To use this cache either wrap it in "if ${process_number} = N" tests
for the workers you want to do caching. Or add ${process_number} to the
path for each worker to get its own unique directory area.

eg:
  cache_dir aufs /var/cache/squid_${process_number} 65535 64 64

or
if ${process_number} = 1
  cache_dir aufs /var/cache/squid 65535 64 64
endif

> maximum_object_size 1 GB
> cache_swap_low 93
> cache_store_log /var/log/squid/store.log
> pid_filename /var/run/squid/squid.pid
> strip_query_terms off
> buffered_logs on
> cache_log daemon:/var/log/squid/cache.log
> coredump_dir /var/cache/squid
> url_rewrite_host_header off
> url_rewrite_access deny all
> url_rewrite_bypass on

You do not have any re-writer or redirector configured. These
url_rewrite_* can all go.

> refresh_pattern -i (/cgi-bin/|\?) 0 0% 0

This above pattern ...

> refresh_pattern -i \.(ico|gif|jpg|png) 0 20% 4320
> ignore-no-cache ignore-private override-expire
> refresh_pattern -i ^http: 0 20% 4320 ignore-no-cache
> ignore-private

"private" means the contents MUST NOT be served to multiple clients.
Since you say this is a personal proxy just for you, thats okay but be
carefulif you ever open it for use by other people.

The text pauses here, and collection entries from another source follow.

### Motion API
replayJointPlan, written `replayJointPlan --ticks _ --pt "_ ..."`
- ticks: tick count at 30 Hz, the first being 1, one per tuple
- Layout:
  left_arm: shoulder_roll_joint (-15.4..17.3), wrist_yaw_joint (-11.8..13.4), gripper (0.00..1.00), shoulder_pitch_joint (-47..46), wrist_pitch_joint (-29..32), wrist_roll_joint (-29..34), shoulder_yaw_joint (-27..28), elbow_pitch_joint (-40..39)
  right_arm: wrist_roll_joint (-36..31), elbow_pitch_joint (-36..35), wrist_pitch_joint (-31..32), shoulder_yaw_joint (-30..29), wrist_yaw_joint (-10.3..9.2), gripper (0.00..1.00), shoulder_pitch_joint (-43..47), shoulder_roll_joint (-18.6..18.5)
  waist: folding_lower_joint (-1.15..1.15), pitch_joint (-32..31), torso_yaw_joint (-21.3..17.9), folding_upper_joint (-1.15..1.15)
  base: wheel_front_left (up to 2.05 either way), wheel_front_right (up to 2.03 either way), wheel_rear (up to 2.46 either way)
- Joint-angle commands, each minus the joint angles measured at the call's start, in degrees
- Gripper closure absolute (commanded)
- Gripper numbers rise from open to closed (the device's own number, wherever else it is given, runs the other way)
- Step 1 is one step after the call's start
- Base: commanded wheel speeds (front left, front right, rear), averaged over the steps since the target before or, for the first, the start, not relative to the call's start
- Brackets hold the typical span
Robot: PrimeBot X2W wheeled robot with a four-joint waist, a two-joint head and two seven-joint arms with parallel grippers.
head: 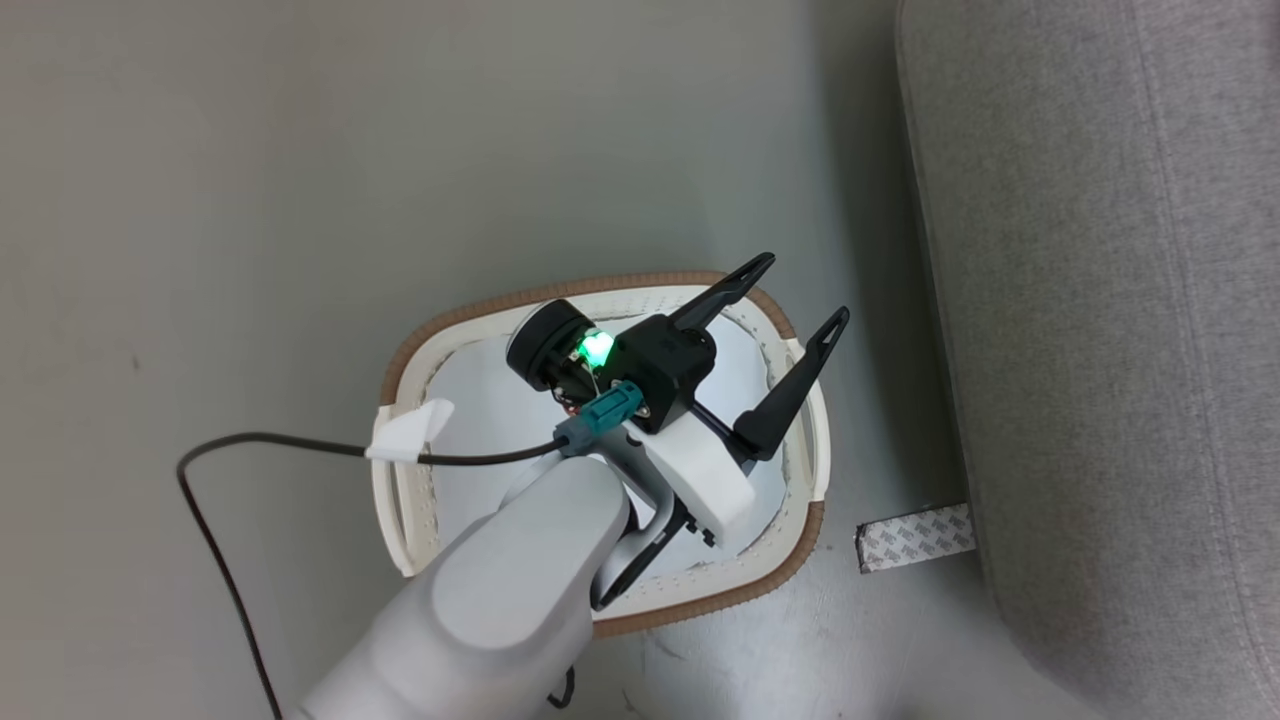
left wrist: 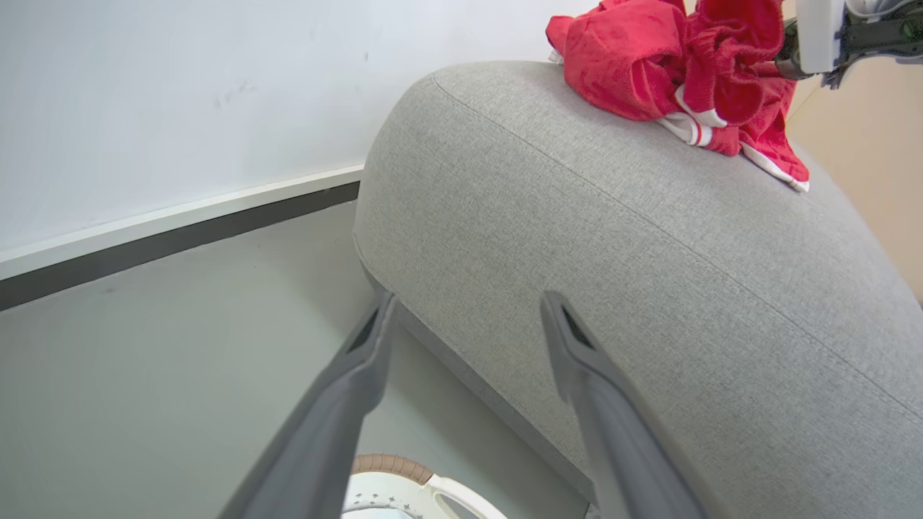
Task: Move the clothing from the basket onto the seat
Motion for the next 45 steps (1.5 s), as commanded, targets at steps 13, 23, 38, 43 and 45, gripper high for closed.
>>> replayJointPlan --ticks 13,23,38,43,45 --pt "1.6 0.1 0.00 4.5 -0.4 -0.9 2.0 0.1 8.8 -8.6 5.0 15.5 -0.13 0.00 3.2 -3.1 -0.01 -10.5 -2.3 0.00 0.00 0.00 0.00" --pt "4.6 1.2 0.00 12.8 -0.4 -2.7 7.2 -3.7 13.7 -16.2 2.1 23.9 -0.13 0.00 3.7 -7.3 -0.01 -22.6 -2.7 0.00 0.00 0.00 0.00" --pt "9.4 5.2 0.00 24.5 -0.4 -4.1 20.3 -12.4 15.6 -18.0 -12.3 20.3 -0.13 0.00 9.4 -5.2 -0.01 -34.0 1.7 0.00 0.00 0.00 0.00" --pt "10.4 7.3 0.00 30.3 -0.4 -3.6 25.6 -14.5 15.9 -17.5 -17.5 14.4 -0.13 0.00 14.7 -1.8 -0.01 -36.9 3.1 0.00 0.00 0.00 0.00" --pt "10.3 7.5 0.00 32.8 -0.4 -3.7 27.4 -15.4 14.8 -17.8 -18.2 11.7 -0.13 0.00 17.9 -0.3 -0.01 -38.1 3.7 0.00 0.00 0.00 0.00"
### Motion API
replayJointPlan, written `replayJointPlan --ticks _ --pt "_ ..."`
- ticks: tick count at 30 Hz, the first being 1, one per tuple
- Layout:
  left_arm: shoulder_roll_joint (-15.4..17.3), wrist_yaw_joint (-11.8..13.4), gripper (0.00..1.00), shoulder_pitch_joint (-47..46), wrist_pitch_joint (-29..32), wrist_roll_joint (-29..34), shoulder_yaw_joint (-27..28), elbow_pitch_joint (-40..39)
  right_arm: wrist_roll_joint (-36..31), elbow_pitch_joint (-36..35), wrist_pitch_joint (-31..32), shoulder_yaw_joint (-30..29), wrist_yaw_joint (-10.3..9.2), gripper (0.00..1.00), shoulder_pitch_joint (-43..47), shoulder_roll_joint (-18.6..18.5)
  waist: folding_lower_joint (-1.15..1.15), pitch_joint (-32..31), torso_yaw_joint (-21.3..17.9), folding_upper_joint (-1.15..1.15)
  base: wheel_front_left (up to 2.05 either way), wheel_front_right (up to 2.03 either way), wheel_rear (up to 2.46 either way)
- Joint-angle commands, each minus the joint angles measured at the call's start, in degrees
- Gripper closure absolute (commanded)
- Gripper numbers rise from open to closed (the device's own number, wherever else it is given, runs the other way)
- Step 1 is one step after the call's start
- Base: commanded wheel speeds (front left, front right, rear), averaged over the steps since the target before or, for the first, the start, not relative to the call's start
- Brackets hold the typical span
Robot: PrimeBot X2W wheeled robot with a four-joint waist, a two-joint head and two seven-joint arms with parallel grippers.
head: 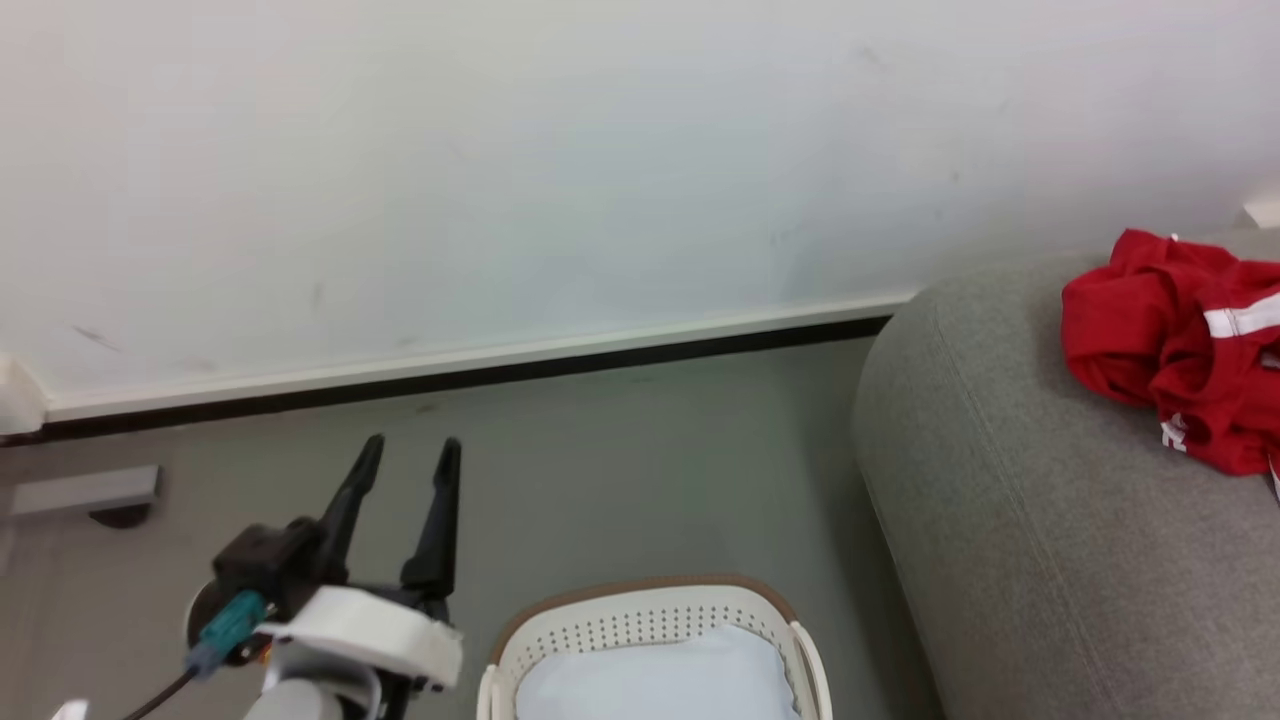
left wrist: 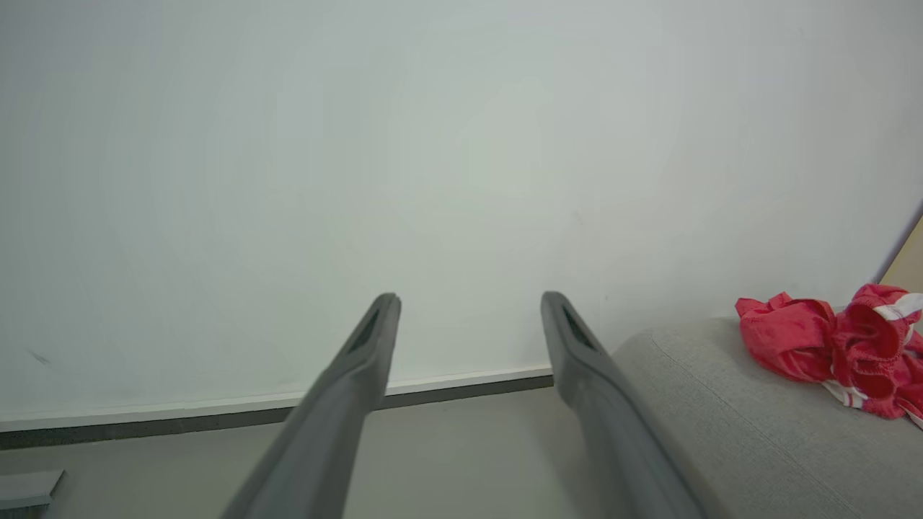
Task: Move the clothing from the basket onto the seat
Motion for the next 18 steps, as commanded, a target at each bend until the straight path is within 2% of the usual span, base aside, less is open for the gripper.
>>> replayJointPlan --ticks 1,7,12,15,18 --pt "0.1 0.3 0.00 1.8 0.0 0.8 1.2 -0.9 -0.6 -0.3 -0.4 -1.7 -0.13 0.00 2.6 1.0 0.01 -1.5 1.0 0.00 0.00 0.00 0.00" --pt "-1.3 0.7 0.00 7.9 0.0 2.6 7.2 -3.2 -9.7 -8.2 -0.4 -19.7 -0.13 0.00 14.7 6.7 0.01 -2.7 1.6 0.00 0.00 0.00 0.00" --pt "-3.8 0.4 0.00 11.2 0.0 4.6 10.8 -4.3 -18.6 -17.2 -0.4 -34.2 -0.13 0.00 28.6 14.2 0.01 -3.3 2.3 0.00 0.00 0.00 0.00" --pt "-5.3 -0.6 0.00 12.7 0.0 5.5 12.5 -4.6 -23.0 -21.9 -0.4 -40.0 -0.13 0.00 35.7 18.8 0.01 -3.5 2.7 0.00 0.00 0.00 0.00" --pt "-6.5 -1.5 0.00 13.9 0.0 6.8 14.5 -4.5 -26.6 -25.9 -0.4 -43.4 -0.13 0.00 41.5 22.9 0.01 -3.6 2.9 0.00 0.00 0.00 0.00"
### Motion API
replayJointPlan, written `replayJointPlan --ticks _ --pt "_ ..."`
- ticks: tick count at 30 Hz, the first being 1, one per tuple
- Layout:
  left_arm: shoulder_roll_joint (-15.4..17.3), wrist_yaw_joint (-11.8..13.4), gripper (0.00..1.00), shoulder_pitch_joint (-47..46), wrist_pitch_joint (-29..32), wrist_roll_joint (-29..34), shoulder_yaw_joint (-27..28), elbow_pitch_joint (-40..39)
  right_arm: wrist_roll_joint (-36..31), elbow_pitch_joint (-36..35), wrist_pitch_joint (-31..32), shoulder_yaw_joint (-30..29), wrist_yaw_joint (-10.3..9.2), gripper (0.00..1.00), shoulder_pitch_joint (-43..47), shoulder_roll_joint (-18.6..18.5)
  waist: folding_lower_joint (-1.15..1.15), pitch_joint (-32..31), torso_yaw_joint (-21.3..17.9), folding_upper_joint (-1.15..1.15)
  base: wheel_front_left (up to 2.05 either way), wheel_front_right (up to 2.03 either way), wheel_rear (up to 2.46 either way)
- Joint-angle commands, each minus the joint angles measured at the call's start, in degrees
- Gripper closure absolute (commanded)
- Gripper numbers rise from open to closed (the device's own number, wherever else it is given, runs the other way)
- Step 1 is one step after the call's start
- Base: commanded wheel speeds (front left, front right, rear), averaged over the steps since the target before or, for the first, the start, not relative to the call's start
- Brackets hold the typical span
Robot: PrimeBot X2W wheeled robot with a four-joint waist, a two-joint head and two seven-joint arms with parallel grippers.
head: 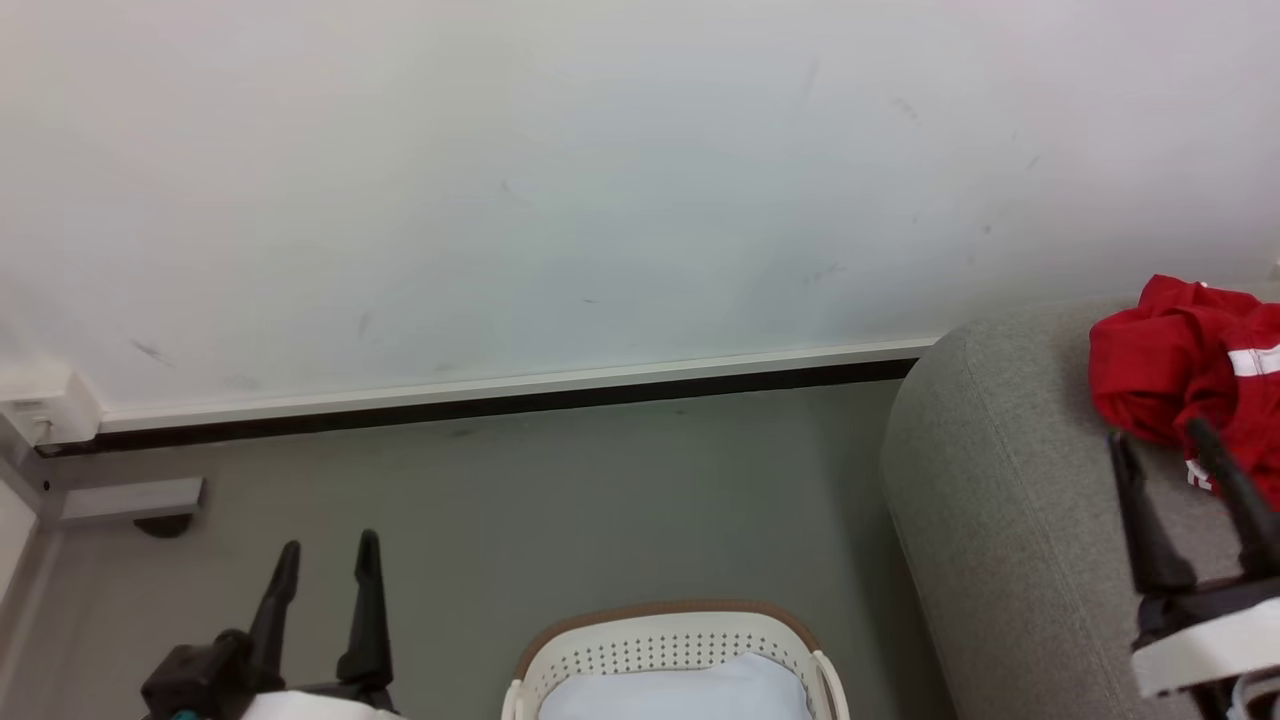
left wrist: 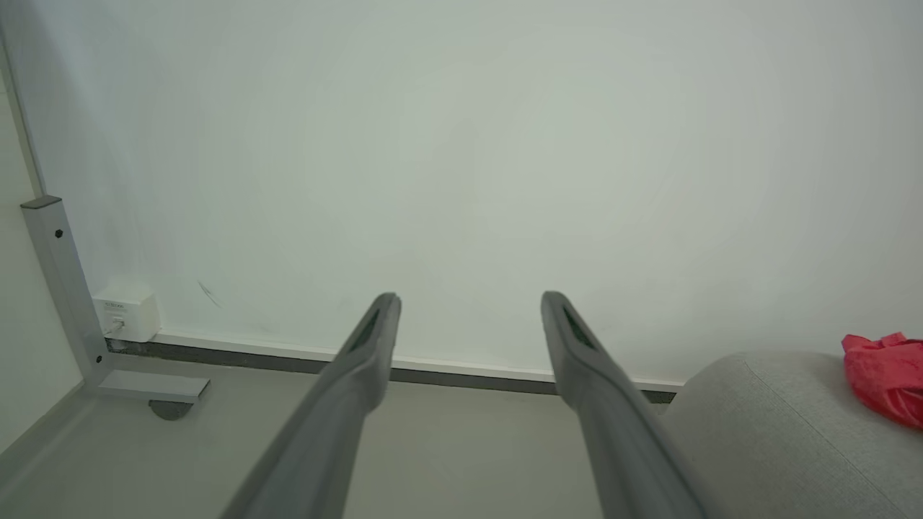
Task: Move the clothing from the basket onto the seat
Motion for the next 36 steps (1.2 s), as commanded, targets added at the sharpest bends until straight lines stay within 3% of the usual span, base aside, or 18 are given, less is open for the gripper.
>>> replayJointPlan --ticks 1,9,14,22,36 --pt "-0.3 -0.4 0.00 1.0 0.0 1.0 0.8 -0.1 -1.1 -1.4 -0.1 -0.8 -0.13 0.00 2.1 1.3 0.01 0.0 0.1 0.00 0.00 0.00 0.00" --pt "-3.0 -1.4 0.00 4.0 0.0 5.3 3.5 -1.9 -3.1 -5.3 -0.1 -2.9 -0.13 0.00 9.3 9.2 0.01 0.0 0.1 0.00 0.00 0.00 0.00" --pt "-3.7 -3.3 0.00 4.2 0.0 6.1 5.3 -0.1 -4.5 -4.8 -0.1 -1.5 -0.13 0.00 10.9 11.3 0.01 -0.1 0.0 0.00 0.00 0.00 0.00" --pt "-4.0 -5.0 0.00 3.8 0.0 7.4 7.2 2.2 -5.1 -3.0 -0.1 -2.1 -0.13 0.00 10.3 12.3 0.01 -0.2 -0.4 0.00 0.00 0.00 0.00" --pt "-4.1 -4.6 0.00 3.2 0.0 6.5 6.7 3.3 -5.1 0.2 -0.1 -1.1 -0.13 0.00 7.8 12.1 0.01 0.1 -0.3 0.00 0.00 0.00 0.00"
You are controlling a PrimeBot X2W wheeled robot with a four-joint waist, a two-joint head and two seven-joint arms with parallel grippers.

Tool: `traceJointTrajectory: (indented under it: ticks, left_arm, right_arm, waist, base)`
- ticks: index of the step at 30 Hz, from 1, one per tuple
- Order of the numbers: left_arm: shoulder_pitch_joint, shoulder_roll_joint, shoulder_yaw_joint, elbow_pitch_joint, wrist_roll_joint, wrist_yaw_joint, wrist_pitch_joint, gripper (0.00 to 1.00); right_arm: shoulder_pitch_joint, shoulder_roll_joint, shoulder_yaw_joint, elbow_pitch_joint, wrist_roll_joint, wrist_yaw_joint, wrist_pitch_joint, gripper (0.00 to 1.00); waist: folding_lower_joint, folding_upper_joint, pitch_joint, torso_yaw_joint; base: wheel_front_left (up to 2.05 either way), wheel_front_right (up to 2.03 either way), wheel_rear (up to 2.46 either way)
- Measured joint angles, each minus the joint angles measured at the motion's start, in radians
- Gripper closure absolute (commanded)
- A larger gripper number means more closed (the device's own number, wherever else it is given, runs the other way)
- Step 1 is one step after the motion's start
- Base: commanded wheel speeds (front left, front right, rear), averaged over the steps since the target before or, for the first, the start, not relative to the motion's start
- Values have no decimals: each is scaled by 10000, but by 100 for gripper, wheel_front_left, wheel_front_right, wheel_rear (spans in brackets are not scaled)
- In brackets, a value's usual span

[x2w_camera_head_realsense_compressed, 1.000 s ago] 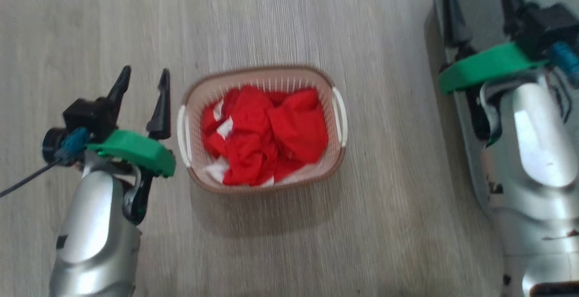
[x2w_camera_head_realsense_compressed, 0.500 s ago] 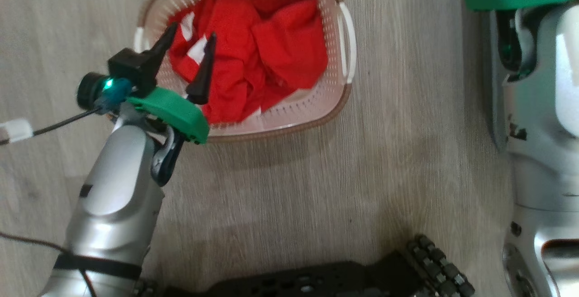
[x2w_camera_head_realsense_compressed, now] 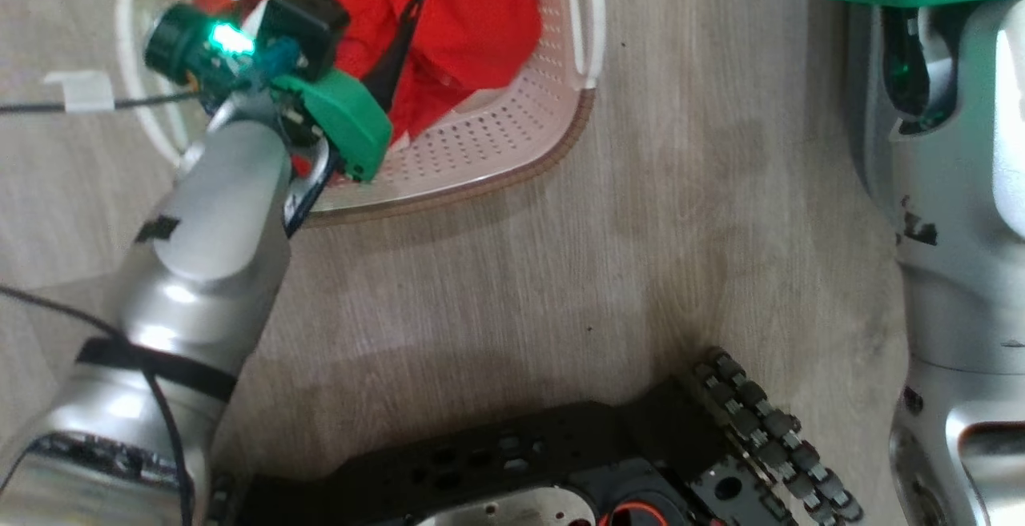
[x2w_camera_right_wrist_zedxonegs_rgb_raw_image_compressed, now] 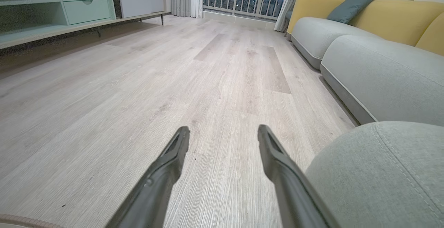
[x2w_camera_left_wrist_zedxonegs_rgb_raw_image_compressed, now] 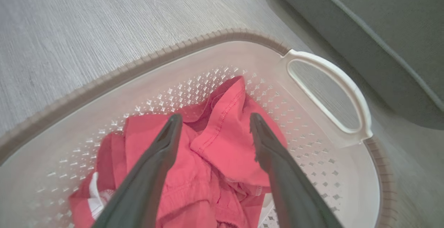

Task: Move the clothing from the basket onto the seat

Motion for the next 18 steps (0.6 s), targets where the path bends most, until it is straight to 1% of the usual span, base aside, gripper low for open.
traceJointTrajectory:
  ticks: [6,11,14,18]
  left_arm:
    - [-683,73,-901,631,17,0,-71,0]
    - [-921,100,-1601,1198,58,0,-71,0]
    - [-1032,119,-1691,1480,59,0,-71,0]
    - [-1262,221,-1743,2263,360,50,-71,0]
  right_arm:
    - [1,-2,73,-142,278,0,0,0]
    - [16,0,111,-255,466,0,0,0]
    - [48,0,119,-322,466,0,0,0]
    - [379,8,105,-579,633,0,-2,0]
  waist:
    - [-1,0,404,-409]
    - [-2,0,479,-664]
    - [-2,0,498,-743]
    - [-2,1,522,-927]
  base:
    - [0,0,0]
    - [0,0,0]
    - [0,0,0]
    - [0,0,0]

Things like your
personal details embeded in same pages are cached by this.

"no-cache" *actually* just means check for updates before using the
cached version. This is usually not as useful as many tutorials make it
out to be.

> refresh_pattern ^ftp: 1440 20% 10080
> refresh_pattern ^gopher: 1440 0% 1440

  ... is meant to be here (second to last).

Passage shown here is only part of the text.